Airflow Interview Questions

Displaying 1 - 10 of 12

How can custom Operators be created in Airflow?

Airflow has a BaseOperator as Base Class for all operators created in Airflow. For creating a custom operator, you have to extend the Operator class and implement its abstract methods. The execute method needs to be designed for the newly created Operator class.

How can you notify workflow failures in Airflow?

Airflow supports alert triggers on workflow failures. You can provide email addresses and set the flags for alerting to such emails in case of workflow failures.
 
Notifications can also be sent on other platforms like Slack and Hipchat.

What are the alternatives to Airflow?

  • Some alternatives to Airflow are Oozie, Azkaban, and Luigi.
  • Oozie is mostly used for Big data pipelines as Oozie is distributed and well integrated with the Hadoop environment.
  • Azkaban and Luigi have capabilities similar to those of Airflow and can create and schedule workflows.

What are the different executors supported in Airflow?

  • Every task needs to be executed. Executors are components that determine how these tasks get executed.
  • Airflow supports various executors such as Sequential, Celery, Debug, and Local.
  • Different techniques are used to scale the number of
  • processes using Celery, Dask, and local executors.
  • For the debugging purpose, a debug executor is used and Sequential is used to run all tasks sequentially with no parallelism.
  • It also supports kubernetes as an Executor engine.

Mention the features of Airflow web UI.

Airflow web UI has many features that are very useful for any workflow management tools.
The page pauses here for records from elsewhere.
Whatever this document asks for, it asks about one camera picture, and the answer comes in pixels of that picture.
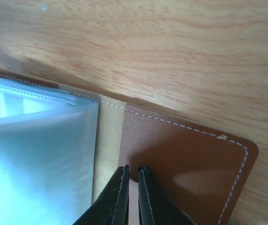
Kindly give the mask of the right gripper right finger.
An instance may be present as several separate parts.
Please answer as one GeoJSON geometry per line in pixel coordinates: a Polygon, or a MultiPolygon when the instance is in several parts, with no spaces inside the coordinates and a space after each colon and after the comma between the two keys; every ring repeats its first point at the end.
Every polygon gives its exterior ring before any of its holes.
{"type": "Polygon", "coordinates": [[[138,212],[141,225],[192,225],[170,200],[147,166],[138,168],[138,212]]]}

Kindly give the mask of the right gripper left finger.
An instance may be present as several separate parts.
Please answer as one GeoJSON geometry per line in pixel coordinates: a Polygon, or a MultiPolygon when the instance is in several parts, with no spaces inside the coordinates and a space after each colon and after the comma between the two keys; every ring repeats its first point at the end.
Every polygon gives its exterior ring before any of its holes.
{"type": "Polygon", "coordinates": [[[76,225],[127,225],[129,222],[129,166],[116,169],[97,200],[76,225]]]}

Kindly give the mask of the brown leather card holder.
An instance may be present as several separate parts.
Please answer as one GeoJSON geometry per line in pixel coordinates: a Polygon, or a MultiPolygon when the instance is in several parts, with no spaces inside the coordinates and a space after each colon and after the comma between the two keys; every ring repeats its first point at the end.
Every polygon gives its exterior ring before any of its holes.
{"type": "Polygon", "coordinates": [[[148,102],[0,69],[0,78],[65,90],[100,106],[93,194],[117,166],[130,167],[129,223],[138,224],[138,167],[151,168],[176,206],[196,225],[226,225],[259,154],[245,137],[209,127],[148,102]]]}
  • It allows you to view the schedule of all the jobs and their historical status.
  • It allows to view DAG and their task relation dependency.
  • At any time, you can also see the actual code used to run the pipelines.
  • It supports custom executions using web UI and CRUD operations on DAG.

How can we create Big data ETL jobs using Airflow?

Generally, Big data ETL jobs include data migration jobs such as getting data from mysql or any relational database, perform some transformations on it and then moving the data to Hadoop tables such as Hive.

Airflow provides sqoop operators, spark operators, and hive operators, so Airflow can be used to invoke any of the Big data tasks and Airflow can also sequence and monitor the jobs. In this way, Airflow is useful in Big data ETL jobs.

What are the operators in Airflow?

Airflow is a workflow management tool. A workflow consists of various tasks that can perform processing at various other tools such as MySQL, S3, Hive and Shell scripts. Airflow cannot provide a single platform to support all processing engines, instead it provides a way to integrate and connect these engines. Operator is a generic way to connect those processing engines and perform the tasks.

How can task relations be applied in a DAG?

To apply tasks dependencies in a DAG, all tasks must belong to the same DAG. Now, relations can be given using the up_stream() and down_stream() methods. Airflow also provides bit wise operators such as >> and << to apply the relations. Bit wise operators are easy to use and help to easily understand the task relations.

What is DAG in Airflow?

DAG, or Directed Acyclic Graph, is a data structure that helps maintain the task dependency at any given time. Airflow uses DAG for maintaining tasks relations to ensure that tasks are executed in an expected order.